__Exercise requirements__
Will you quote only the lines starting at the one that contains "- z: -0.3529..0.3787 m" and ending with the last line of the listing below, inclusive?

__Provided data__
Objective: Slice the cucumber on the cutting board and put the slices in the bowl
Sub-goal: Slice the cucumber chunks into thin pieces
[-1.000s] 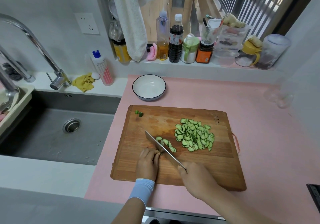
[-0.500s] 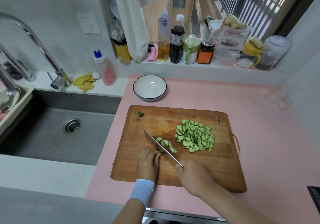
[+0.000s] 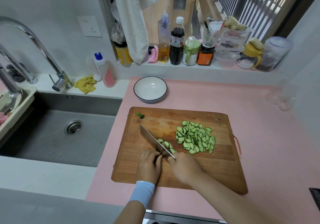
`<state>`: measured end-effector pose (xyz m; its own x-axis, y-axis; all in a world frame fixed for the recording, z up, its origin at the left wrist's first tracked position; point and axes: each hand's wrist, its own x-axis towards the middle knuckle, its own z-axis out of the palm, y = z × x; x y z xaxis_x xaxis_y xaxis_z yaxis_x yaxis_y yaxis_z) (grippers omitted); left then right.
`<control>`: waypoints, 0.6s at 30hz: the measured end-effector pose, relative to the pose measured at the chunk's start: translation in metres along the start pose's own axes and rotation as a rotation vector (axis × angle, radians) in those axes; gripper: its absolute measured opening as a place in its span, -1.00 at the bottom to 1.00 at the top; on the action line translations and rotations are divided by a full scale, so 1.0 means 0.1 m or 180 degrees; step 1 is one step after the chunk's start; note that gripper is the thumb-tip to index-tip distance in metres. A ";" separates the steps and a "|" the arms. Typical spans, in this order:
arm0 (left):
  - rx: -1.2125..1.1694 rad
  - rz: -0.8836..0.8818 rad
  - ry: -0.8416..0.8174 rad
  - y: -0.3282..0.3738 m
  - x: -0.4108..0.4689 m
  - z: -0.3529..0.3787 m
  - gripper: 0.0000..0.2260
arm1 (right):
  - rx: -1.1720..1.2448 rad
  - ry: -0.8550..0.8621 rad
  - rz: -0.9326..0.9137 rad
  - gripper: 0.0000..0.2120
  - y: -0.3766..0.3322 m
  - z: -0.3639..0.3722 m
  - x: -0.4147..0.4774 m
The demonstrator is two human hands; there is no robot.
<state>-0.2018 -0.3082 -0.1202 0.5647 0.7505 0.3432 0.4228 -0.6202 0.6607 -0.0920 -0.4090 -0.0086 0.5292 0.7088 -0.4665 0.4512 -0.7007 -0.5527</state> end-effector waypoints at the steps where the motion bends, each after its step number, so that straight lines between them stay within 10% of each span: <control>1: -0.0003 0.0012 -0.0029 0.01 0.00 0.00 -0.84 | 0.0064 -0.0042 0.0030 -0.73 0.03 -0.02 0.00; 18: -0.0159 0.0224 -0.0348 0.37 0.33 0.07 -0.88 | 0.1891 -0.0443 0.0547 -0.79 0.34 -0.56 -0.01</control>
<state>-0.1627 -0.3079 -0.0894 0.6667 0.6746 0.3168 0.3452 -0.6562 0.6710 -0.0371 -0.4385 0.0119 0.4423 0.6222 -0.6459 -0.1289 -0.6686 -0.7323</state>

__Task result__
  - z: -0.3529..0.3787 m
  - gripper: 0.0000..0.2260
arm1 (right):
  - rx: -1.1720..1.2448 rad
  - ry: -0.8550..0.8621 rad
  - rz: -0.9326..0.9137 rad
  - gripper: 0.0000..0.2120
  - y: -0.3766..0.3322 m
  - z: -0.3639..0.3722 m
  - x: -0.4147..0.4774 m
The demonstrator is two human hands; there is no robot.
<state>-0.2018 -0.3082 -0.1202 0.5647 0.7505 0.3432 0.4228 -0.6202 0.6607 -0.0920 -0.4090 -0.0086 0.5292 0.7088 -0.4665 0.4512 -0.7007 -0.5527</state> end-effector waypoints at the steps where the motion bends, each after its step number, so that straight lines between them stay within 10% of each span: <control>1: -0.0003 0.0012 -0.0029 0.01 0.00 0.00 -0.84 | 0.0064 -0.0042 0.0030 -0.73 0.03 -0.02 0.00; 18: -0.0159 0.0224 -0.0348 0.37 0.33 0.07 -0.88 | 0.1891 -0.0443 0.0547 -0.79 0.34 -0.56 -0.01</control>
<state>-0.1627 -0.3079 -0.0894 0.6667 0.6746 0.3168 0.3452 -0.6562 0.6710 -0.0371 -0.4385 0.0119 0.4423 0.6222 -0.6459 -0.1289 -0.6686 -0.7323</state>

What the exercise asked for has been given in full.